Role of weak uncorrelated pinning introduced by BaZrO3 nanorods at low-temperature in (Y,Gd)Ba2Cu3Ox thin films

REBa2Cu3Ox (REBCO) films can achieve remarkably high critical current density Jc values by the incorporation of insulating nanoparticles. A particularly interesting case concerns BaZrO3 (BZO) nanorods which strongly enhance Jc at high temperatures and fields up to a few tesla. Here we investigate the full angular transport Jc over a much broader range of field (up to 31 T) and temperature (4.2-77 K), a range suitable for new very high field magnet applications. We show that the correlated c-axis pinning of BZO nanorods becomes progressively less obvious at lower temperatures and indeed at 4.2 K up to 31 T, the only visible correlated pinning is for fields parallel to the film plane.

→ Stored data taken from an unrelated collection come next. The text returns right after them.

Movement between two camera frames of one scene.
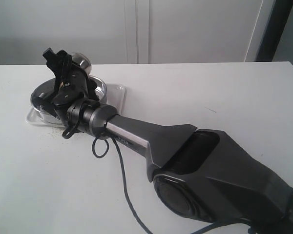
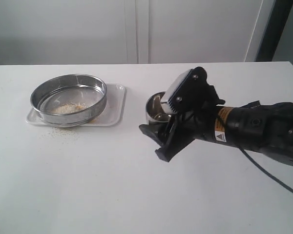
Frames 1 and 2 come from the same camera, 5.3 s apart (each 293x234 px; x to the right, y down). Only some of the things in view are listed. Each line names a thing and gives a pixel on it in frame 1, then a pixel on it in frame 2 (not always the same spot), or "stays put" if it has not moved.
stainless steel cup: (83, 61) → (154, 110)
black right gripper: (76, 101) → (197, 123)
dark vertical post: (277, 22) stays put
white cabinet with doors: (128, 31) stays put

Jc at 4.2 K is still, however, strongly enhanced by the BZO nanorods, as is clearly manifested by a remarkably high bulk pinning force density Fp ? 900 GN/m3 for H?c, because the BZO nanorods add weak but very dense pins which contribute up to half of Jc in the low temperature limit. Above about 30 K these dense but weak pins lose their effectiveness and Jc then becomes dominated by the sparse but strong BZO pins. This strong temperature dependence of the dominant pinning effects of multiple pin types makes broad range characterization essential to reveal the great flexibility of pinning in modern REBCO films that is almost certainly not yet fully optimized.